1. Create messiness arguments in add_feature:
    * Let user specify percent of data that would be NaN.
    * Let user specify percent of data that's incorrect type. (e.g., value = str(numerical_value))
    * Let user specify percent of outliers.
2. Apply messiness arguments to each feature after generating the dataframe.

In [13]:
import pandas
import numpy

import seaborn
import matplotlib.pyplot as plt

%matplotlib inline


#DEBUGGING
from pprint import pprint
from sys import getsizeof
from time import time


In [15]:
class Pseudodata:
    """
    Anticipated workflow
    1. Create Pseudodata instance.
    2. Add two or more distribution arrays.
    3. Generate an output pseudodata DataFrame from the distribution arrays.
    4. Add an additional array to the dataset. Give option to update the pseudodata DataFrame automatically or manually (with method).
    5. Output the pseudodata DataFrame as Pandas object. OPTIONAL OTHER FORMATS?
    6. VISUALIZE THE DATAFRAME?
    
    Development plan
    * Make function_string formatter, so that most input string are modified to be evaluatable as callable functions. (Including size arguments for Numpy distribution methods.)
    * Make data generation lazy. Adding distributions should only automatically update the data_profile dictionary; the user can change the option or run generate_dataframe or update_dataframe.
    * Allow add_array to use non-Numpy distribution functions.
    * Allow allow arrays to be regenerated so a new sample can be drawn from the same distribution.
    * Allow non-numerical data arrays; i.e., text. (MAP STRING VALUES TO NUMBERS, THEN SUBSTITUTE BACK AFTER MAKING DATAFRAME?)
    
    Ideas to consider
    * "dataframe" objects are tuples of the DataFrames and snapshots of data_profiles used for generation. I.e., dataframe = (data_profile, pandas.DataFrame).
    * Distribution arrays should be stored. Advantage: able to reference values later and reconstruct DataFrame objects. Disadvantage: memory storage.
    * DataFrames are best visualized with pairplots, especially for multiple (2+) dimensions.
    * Users should have the option to export DataFrames as CSVs and SQL files.
    """
    
    data_profile = dict()
    features_data = dict()
    dataframe = pandas.DataFrame()
    
    
    def __init__(self):
        self._check_setup()
        self.data_profile = dict()
        self.features_data = dict()
        self.dataframe = pandas.DataFrame()
            
    
    def __call__(self):
        # WHAT DOES THIS DO?
        pass
    
    
    def _check_setup(self):
        try:
            modules
        except:
            from sys import modules
        
        for module in ['pandas', 'numpy']:
            if module not in modules:
                print("{} not imported".format(module))

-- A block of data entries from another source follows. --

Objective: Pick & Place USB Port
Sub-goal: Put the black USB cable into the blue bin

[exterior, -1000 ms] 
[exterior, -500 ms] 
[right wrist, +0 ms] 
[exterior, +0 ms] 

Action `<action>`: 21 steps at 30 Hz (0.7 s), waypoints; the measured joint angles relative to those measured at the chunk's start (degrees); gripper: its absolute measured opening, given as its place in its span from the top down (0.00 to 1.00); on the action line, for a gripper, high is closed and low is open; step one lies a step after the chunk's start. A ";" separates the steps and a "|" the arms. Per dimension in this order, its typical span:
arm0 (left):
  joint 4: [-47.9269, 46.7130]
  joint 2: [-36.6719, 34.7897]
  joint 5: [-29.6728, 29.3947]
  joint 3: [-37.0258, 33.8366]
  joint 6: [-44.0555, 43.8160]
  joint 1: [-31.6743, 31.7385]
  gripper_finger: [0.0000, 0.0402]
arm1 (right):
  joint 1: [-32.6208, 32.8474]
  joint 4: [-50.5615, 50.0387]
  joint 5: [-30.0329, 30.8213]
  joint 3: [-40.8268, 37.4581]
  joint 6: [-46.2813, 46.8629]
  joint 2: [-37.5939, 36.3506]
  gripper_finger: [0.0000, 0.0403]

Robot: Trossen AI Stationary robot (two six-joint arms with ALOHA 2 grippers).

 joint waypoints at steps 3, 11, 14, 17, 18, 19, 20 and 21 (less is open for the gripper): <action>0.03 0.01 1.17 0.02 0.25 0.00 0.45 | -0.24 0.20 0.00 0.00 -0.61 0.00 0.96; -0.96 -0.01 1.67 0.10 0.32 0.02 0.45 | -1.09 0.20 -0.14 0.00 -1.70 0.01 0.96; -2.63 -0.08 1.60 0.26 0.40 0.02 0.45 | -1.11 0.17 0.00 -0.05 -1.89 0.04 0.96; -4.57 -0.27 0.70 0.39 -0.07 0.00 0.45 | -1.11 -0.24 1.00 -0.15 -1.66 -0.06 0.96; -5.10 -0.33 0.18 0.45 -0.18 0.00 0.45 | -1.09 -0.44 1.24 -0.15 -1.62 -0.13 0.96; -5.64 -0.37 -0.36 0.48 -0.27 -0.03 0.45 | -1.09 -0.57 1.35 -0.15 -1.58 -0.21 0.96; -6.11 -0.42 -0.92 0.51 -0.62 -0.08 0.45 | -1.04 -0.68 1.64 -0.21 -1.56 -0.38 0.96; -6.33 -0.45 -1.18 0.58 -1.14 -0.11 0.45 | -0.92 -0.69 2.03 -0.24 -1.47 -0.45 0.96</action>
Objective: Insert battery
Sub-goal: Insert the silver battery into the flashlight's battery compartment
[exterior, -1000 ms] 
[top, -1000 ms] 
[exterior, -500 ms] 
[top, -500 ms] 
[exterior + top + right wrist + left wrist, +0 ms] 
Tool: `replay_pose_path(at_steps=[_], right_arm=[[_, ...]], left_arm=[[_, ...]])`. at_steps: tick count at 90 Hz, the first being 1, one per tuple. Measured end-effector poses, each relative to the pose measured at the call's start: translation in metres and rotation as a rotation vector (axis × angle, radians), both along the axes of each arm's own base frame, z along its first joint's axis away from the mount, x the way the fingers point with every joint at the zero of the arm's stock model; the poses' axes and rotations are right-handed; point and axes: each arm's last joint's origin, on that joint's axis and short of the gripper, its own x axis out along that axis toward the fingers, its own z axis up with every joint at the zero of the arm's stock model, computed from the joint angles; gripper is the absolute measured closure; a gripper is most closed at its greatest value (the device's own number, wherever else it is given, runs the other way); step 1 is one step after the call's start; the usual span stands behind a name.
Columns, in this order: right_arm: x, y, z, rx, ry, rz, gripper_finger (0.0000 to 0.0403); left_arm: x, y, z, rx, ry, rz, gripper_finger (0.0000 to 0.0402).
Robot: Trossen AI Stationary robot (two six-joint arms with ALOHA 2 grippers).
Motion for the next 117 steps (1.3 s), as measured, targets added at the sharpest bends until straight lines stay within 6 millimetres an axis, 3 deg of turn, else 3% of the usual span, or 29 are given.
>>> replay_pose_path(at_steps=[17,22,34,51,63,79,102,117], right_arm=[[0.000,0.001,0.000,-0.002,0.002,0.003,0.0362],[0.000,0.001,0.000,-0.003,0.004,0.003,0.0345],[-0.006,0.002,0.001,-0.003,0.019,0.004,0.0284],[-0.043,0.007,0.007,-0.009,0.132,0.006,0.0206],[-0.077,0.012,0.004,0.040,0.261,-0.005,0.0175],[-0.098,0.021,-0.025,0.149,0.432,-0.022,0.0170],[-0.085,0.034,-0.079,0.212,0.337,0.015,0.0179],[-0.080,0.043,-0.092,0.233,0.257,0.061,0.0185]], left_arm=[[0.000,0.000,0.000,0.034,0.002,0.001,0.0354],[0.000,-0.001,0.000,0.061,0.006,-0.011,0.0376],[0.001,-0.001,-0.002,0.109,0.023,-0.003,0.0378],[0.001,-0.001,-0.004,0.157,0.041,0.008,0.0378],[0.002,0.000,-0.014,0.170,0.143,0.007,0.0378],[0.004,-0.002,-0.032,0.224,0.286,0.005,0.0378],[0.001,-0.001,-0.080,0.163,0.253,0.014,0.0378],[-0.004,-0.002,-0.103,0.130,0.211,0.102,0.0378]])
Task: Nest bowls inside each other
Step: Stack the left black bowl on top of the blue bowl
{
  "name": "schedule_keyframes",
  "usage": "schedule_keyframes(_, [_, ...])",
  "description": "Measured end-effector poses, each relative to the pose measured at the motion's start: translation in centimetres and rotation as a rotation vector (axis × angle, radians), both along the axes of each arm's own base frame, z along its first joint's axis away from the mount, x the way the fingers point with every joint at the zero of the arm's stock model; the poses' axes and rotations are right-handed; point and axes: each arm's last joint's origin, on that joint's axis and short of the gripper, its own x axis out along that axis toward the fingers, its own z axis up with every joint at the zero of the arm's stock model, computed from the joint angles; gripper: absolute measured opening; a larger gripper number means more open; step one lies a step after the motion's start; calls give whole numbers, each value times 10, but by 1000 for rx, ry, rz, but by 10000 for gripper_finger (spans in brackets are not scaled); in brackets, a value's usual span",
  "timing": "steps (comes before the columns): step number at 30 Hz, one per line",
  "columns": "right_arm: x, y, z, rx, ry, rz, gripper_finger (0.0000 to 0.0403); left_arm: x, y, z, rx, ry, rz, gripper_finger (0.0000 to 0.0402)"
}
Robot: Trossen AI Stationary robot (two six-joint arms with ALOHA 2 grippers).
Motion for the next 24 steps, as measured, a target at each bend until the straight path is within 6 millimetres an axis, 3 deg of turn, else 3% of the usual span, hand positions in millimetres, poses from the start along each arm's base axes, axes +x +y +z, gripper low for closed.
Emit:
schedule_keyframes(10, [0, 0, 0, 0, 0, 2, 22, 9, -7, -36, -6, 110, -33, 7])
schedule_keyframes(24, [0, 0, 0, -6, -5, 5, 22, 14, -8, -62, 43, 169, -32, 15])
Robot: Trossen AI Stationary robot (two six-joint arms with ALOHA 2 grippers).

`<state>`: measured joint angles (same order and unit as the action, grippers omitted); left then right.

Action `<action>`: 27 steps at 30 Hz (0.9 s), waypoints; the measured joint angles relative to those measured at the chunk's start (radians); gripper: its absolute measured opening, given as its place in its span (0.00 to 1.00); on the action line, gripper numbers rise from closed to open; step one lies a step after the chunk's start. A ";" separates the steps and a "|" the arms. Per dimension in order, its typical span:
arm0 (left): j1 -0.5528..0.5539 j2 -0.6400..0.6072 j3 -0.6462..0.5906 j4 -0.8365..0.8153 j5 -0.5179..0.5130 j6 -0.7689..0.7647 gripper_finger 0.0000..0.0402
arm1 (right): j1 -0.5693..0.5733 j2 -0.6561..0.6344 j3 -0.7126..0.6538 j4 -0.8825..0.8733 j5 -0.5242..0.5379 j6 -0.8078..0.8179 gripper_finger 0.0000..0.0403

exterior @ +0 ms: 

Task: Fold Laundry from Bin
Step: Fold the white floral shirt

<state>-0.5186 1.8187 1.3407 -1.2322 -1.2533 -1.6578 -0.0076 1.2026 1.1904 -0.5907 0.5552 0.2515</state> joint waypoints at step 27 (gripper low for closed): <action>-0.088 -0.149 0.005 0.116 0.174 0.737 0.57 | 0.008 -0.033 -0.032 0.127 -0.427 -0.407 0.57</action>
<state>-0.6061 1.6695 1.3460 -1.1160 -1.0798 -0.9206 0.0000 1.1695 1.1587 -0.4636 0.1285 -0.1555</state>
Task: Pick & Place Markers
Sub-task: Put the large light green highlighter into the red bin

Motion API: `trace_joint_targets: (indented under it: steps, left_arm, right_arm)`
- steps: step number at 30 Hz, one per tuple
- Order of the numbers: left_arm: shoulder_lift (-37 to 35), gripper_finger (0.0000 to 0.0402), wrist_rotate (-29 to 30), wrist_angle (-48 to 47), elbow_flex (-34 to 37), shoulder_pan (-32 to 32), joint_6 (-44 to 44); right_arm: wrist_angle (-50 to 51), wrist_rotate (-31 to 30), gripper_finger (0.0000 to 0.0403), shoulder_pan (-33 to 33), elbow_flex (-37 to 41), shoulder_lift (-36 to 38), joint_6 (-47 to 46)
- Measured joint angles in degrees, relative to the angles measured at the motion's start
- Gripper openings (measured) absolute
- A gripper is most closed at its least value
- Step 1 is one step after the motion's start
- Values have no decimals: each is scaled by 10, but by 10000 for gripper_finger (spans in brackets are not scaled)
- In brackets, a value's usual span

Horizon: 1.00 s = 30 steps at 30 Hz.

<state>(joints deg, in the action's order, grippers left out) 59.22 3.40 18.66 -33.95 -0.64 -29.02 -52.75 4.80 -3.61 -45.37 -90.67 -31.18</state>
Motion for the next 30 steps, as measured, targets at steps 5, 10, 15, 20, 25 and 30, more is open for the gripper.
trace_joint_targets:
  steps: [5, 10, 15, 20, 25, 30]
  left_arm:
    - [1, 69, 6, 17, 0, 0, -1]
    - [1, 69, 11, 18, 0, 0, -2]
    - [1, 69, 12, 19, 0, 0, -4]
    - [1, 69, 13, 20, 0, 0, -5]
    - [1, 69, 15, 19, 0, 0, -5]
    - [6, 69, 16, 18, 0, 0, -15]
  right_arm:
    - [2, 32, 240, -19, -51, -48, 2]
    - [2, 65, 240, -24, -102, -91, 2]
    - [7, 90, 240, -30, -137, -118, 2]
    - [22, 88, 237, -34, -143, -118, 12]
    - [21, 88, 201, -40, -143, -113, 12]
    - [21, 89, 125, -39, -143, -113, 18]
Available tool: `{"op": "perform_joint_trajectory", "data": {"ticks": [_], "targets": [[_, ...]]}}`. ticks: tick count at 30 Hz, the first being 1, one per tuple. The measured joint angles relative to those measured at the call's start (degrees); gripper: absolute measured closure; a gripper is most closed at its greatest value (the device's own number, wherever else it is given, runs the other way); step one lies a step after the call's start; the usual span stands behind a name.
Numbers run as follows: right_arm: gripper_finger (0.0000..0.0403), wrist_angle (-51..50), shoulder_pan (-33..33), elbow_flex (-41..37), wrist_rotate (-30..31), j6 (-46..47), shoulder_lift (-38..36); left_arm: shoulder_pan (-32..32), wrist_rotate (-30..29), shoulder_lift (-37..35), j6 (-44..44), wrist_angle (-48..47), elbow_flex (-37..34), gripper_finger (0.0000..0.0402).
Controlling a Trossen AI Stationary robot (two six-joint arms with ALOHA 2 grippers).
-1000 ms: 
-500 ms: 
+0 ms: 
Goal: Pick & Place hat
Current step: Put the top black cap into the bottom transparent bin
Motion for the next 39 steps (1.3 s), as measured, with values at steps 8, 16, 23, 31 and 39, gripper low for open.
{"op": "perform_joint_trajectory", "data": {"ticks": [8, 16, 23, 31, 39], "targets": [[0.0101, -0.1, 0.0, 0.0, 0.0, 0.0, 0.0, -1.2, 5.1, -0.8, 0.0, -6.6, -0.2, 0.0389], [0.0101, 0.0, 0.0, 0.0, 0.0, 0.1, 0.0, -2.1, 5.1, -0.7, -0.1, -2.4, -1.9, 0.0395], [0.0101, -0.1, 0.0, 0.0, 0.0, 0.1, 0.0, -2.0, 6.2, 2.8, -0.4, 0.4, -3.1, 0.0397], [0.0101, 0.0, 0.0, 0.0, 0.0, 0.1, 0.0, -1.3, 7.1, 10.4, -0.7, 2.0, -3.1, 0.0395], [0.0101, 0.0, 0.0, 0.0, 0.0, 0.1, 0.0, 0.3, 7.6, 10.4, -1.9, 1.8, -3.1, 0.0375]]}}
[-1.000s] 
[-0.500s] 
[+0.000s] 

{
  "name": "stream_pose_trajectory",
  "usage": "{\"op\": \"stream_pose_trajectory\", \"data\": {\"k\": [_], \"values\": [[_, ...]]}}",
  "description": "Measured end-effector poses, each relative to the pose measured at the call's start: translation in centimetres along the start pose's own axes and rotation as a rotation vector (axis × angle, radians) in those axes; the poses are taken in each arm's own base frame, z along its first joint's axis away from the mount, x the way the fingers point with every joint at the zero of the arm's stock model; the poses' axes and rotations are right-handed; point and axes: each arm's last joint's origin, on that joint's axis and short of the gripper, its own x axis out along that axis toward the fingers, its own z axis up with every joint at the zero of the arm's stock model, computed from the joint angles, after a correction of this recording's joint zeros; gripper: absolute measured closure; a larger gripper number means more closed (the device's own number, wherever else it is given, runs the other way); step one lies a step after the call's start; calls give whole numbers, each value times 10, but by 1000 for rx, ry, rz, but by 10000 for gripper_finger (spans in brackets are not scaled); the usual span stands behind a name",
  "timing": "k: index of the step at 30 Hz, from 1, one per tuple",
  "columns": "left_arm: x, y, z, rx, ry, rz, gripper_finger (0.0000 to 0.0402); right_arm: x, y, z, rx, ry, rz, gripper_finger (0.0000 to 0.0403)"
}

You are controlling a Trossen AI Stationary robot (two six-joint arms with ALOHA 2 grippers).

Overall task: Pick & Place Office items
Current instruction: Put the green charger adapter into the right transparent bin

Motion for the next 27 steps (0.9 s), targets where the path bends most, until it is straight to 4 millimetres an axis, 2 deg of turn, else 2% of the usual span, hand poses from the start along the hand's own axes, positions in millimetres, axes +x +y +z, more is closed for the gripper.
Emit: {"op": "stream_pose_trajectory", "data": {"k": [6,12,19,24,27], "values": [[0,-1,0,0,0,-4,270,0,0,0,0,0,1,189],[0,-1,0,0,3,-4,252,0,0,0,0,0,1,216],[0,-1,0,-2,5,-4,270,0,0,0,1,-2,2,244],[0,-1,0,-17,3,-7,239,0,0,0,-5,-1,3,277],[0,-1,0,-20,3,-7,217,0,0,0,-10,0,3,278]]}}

    def show_data_profile(self):
        """Displays a description of the arrays in the Pseudodata instance as a DataFrame object."""
        return pandas.DataFrame(self.data_profile).T

    def list_available_distributions(self, detailed_list=False):
        """Returns a list of the univariate distributions available in numpy.random."""
        rand_docstring = numpy.random.__doc__
        prefiltered_doc_string = rand_docstring.split('variate distributions')[1].split('\n')
        dist_filter = filter(lambda x: 'distribution' in x, prefiltered_doc_string)
        dist_list = [element.split(' ')[0] for element in dist_filter]
        
        if detailed_list == False:
            return dist_list
        else:
            detailed_dist_list = list()
            for distribution in dist_list:
                dist_docstring = eval("numpy.random.{}.__doc__".format(distribution))
                details = dist_docstring.split('\n')[1].strip()
                detailed_dist_list.append(details)
            return detailed_dist_list    

    def _is_evaluatable(self, input_string):
        """Tests if a string refers to an object that can be evaluated."""
        try:
            eval(input_string)
            return True
        except:
            return False

    def _is_callable(self, input_string):
        """Tests if a string refers to a callable object."""
        try:
            return callable(eval(input_string))
        except:
            return False

    def _add_size(self, input_string, size):
        """Adds a size argument to distribution function string if applicable."""
        if 'size' in input_string or size == None:
            return input_string
        elif '()' in input_string:
            return input_string.replace('()', '(size={0})'.format(size))
        else:
            return input_string.replace(')', ', size={0})'.format(size))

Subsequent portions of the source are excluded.